Age minimum	>= 18age old
Age maximum	Not applicable
Gender	Both
Include criteria	1) Individuals are male, female, or transgender participant >= 18 years of age at Screening. 2) Participant must freely provide documented informed consent prior to study procedures being performed. 3) Individuals must have been previously vaccinated with mRNA vaccine as follows: - Received 3 complete doses of mRNA vaccine and the last dose received with COMIRNATY occurred >= 3 months prior to Screening - Receipt of these vaccines is supported by any documents and application software 4) Individuals must agree to comply with all study visits and procedures (including blood tests, nasopharyngeal swabs and/or saliva sampling, diary completion, receipt of telephone calls from the site, willingness to be available for Unscheduled Clinic Visits). 5) Individuals who are able to cooperate with contraception for 28 days prior to vaccination with investigational product and for the duration of the study.

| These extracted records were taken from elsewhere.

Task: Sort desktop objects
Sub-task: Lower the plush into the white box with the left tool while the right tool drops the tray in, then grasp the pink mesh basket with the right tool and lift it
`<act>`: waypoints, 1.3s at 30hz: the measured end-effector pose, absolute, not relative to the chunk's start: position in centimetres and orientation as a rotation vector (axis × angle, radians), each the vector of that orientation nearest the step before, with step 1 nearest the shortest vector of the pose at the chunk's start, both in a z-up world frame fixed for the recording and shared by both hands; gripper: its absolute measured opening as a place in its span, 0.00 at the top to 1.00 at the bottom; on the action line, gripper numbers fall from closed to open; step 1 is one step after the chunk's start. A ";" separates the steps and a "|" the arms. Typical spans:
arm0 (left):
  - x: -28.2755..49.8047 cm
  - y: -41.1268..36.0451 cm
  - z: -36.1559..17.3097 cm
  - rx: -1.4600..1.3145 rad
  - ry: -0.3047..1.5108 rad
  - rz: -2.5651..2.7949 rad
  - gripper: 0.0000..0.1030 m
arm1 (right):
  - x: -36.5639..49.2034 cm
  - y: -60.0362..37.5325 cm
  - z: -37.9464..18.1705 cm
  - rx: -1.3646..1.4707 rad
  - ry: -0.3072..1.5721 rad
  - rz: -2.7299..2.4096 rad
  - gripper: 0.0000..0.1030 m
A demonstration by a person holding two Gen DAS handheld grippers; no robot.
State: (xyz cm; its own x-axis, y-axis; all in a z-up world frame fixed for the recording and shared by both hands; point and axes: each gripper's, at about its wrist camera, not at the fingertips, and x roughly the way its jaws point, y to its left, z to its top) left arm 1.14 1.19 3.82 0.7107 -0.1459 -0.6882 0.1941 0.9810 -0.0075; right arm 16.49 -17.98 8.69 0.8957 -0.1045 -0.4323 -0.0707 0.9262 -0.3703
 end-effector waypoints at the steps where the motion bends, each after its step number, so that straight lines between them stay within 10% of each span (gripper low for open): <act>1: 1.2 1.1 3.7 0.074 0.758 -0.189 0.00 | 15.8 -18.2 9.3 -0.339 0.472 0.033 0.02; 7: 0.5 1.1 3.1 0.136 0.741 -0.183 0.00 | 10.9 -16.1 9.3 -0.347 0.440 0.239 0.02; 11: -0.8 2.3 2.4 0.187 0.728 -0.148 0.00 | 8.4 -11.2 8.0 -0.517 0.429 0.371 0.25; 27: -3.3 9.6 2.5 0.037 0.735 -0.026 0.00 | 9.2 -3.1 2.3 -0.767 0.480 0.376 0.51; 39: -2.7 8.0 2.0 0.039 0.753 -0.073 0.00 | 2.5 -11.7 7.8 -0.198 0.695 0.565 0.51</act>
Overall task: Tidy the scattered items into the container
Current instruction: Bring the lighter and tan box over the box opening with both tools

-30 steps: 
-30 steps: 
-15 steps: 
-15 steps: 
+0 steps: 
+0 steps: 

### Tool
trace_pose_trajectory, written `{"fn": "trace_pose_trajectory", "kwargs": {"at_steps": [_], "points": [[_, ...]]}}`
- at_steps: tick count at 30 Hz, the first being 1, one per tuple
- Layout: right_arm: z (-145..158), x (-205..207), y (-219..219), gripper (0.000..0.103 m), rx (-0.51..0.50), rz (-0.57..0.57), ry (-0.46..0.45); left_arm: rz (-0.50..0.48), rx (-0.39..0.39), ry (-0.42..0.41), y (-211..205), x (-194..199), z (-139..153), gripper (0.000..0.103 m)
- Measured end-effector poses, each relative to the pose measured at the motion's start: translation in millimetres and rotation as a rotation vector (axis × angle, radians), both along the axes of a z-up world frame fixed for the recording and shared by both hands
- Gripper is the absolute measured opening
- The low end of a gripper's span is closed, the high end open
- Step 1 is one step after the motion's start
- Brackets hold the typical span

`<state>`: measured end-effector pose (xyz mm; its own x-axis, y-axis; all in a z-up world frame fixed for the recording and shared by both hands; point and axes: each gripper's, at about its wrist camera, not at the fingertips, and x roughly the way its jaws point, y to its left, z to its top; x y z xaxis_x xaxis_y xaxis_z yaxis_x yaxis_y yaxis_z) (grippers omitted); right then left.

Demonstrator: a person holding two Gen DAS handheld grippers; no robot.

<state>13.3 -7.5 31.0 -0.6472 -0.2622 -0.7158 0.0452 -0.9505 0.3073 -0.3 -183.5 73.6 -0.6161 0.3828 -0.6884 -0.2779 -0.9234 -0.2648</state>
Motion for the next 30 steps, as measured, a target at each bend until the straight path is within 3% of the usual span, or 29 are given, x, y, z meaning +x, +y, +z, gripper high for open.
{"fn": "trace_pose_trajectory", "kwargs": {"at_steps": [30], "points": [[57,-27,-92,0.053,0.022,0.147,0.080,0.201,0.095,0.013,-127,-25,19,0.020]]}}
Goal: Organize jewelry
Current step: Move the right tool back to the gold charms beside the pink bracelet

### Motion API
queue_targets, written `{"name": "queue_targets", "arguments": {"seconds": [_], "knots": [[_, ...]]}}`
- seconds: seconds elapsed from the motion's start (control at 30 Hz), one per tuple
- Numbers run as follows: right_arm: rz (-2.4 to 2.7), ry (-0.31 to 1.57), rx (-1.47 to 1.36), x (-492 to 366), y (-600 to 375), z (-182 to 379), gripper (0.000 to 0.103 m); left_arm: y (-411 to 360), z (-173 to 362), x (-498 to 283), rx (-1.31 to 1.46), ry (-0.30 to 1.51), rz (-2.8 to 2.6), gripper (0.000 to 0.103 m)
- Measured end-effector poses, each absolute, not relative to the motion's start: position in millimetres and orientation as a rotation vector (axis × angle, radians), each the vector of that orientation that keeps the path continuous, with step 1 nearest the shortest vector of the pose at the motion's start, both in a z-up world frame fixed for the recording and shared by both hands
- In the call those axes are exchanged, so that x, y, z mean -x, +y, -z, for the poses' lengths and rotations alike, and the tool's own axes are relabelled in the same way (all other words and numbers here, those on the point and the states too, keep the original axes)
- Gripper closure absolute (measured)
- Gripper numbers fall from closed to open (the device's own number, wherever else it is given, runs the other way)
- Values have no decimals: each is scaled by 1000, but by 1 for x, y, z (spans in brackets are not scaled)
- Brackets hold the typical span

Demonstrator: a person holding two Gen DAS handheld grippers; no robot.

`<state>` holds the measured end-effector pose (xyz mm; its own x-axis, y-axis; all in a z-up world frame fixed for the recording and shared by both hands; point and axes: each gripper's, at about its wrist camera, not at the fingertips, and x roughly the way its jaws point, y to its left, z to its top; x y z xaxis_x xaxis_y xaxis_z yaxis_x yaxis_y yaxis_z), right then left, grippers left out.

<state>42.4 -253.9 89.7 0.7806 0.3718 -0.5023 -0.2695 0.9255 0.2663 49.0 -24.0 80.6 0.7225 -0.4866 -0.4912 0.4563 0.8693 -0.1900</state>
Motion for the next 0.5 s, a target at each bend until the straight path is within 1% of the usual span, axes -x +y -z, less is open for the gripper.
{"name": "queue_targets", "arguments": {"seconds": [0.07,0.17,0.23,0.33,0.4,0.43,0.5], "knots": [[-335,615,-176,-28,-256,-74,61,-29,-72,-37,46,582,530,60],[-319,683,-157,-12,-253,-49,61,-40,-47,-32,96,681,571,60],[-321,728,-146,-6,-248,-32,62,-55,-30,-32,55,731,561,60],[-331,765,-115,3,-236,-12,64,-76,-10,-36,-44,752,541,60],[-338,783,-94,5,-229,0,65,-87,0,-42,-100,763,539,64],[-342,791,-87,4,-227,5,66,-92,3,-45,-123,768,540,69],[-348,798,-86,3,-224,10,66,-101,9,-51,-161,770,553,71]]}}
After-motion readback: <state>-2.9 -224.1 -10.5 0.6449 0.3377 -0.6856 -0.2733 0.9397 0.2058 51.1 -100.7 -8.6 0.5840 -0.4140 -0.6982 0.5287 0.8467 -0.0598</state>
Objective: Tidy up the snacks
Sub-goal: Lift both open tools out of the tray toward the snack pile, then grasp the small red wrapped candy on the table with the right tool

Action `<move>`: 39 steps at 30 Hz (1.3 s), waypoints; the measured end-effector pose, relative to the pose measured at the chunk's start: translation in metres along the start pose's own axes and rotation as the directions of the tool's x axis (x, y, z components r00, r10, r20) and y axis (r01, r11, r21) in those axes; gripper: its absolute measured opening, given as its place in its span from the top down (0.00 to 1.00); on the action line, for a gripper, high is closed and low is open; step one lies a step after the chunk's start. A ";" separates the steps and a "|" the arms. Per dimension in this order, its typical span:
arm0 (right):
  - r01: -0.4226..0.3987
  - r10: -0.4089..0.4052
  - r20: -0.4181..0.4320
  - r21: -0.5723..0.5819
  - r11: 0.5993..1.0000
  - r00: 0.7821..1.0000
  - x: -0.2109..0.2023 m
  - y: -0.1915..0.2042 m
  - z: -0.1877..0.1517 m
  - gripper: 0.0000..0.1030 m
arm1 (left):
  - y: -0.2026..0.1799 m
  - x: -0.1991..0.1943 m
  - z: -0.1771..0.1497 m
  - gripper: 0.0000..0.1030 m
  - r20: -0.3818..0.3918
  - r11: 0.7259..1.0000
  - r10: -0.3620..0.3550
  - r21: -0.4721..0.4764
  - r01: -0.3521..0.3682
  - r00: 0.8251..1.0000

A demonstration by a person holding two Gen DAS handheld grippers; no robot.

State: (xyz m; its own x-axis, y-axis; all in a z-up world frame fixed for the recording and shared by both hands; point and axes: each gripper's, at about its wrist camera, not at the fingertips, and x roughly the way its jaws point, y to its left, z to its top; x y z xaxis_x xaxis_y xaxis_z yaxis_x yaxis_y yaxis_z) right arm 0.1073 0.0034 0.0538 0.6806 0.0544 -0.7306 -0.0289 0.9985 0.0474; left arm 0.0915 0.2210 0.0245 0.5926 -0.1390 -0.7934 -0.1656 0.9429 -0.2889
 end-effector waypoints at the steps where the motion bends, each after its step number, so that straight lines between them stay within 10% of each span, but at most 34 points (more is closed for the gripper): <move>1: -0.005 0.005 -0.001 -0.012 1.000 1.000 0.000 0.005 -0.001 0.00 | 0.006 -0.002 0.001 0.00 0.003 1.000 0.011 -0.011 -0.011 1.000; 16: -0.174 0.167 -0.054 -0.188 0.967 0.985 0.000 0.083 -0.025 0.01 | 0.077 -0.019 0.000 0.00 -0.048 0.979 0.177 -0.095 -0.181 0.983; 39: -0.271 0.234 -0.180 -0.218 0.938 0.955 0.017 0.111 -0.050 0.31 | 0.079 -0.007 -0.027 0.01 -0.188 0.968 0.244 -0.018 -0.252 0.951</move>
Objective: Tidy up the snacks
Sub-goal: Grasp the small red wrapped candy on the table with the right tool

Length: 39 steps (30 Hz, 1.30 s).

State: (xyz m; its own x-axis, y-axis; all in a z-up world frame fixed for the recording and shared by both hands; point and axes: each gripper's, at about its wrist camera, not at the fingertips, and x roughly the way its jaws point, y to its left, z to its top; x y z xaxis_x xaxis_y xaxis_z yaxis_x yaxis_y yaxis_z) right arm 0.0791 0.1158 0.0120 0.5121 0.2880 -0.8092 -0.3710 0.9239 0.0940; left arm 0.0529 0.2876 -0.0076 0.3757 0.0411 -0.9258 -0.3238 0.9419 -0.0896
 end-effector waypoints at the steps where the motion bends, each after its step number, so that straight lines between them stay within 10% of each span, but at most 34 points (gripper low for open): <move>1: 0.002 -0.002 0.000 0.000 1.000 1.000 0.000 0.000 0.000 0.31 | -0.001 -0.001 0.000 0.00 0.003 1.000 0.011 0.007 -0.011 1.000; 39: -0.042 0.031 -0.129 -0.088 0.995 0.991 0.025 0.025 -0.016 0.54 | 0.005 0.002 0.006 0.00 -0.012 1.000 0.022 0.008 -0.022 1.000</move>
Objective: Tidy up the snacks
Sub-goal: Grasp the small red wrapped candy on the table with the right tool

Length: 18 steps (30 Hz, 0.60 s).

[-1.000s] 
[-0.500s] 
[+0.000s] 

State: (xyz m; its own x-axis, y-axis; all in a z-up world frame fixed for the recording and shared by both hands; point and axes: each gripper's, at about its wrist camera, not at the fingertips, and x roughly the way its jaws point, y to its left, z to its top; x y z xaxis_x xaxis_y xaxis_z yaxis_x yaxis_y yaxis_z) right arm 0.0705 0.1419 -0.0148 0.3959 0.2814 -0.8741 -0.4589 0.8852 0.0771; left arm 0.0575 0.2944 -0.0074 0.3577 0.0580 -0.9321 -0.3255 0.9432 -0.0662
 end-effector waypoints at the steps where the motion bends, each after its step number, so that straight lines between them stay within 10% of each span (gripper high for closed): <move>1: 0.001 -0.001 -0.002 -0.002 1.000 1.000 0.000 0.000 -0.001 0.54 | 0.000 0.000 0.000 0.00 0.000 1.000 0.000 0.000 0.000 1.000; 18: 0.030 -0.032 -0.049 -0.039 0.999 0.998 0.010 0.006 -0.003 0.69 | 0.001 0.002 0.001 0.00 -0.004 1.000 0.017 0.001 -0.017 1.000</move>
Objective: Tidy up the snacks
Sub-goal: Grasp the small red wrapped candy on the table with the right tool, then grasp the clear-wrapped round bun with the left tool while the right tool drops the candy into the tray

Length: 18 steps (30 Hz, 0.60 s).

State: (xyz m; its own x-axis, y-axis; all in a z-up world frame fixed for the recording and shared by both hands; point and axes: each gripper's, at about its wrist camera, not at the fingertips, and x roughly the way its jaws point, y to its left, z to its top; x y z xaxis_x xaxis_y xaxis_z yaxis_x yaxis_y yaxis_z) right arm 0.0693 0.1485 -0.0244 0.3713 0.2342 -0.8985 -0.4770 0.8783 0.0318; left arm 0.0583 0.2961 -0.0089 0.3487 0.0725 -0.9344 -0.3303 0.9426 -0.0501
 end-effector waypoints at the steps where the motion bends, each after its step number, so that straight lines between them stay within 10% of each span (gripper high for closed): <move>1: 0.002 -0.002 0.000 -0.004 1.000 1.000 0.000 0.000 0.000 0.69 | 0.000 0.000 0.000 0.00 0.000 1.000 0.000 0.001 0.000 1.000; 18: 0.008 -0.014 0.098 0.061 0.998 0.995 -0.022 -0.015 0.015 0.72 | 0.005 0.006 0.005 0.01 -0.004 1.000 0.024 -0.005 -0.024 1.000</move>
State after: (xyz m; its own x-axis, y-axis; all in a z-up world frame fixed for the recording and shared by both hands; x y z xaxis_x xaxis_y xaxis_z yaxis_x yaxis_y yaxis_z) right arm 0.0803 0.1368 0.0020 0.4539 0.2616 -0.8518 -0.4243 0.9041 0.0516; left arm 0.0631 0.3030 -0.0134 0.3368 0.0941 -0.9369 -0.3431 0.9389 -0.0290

Exclude criteria	1) Individuals with acute medical illness or febrile illness, including oral temperature > 37.5 degree Celcius within 1 day prior to Screening. These individuals may be offered the opportunity to enter the study after fever and illness has stabilized. Participants with suspected or confirmed COVID-19 should be excluded and referred for medical care. Rescreening will be permitted for individuals who presented with suspected COVID-19 if another cause is confirmed. 2) Individuals with a positive SARS-CoV-2 rapid antigen test at Screening (RT-PCR test may be performed according to institutional policy in addition to rapid antigen testing but will not be considered a screening requirement and should not delay vaccine administration). 3) Individuals with a history of COVID-19 or virologically confirmed SARS-CoV-2 infection within the past 4 months or history of COVID-19 with ongoing sequelae. 4) Individuals with a demonstrated inability to comply with the study procedures. 5) Individuals with any medical, neurological, or psychiatric condition that, in the opinion of the investigator, could place the participant at an unacceptable risk of injury or render the participant unable to comply with all study procedures and achieve successful completion of the trial.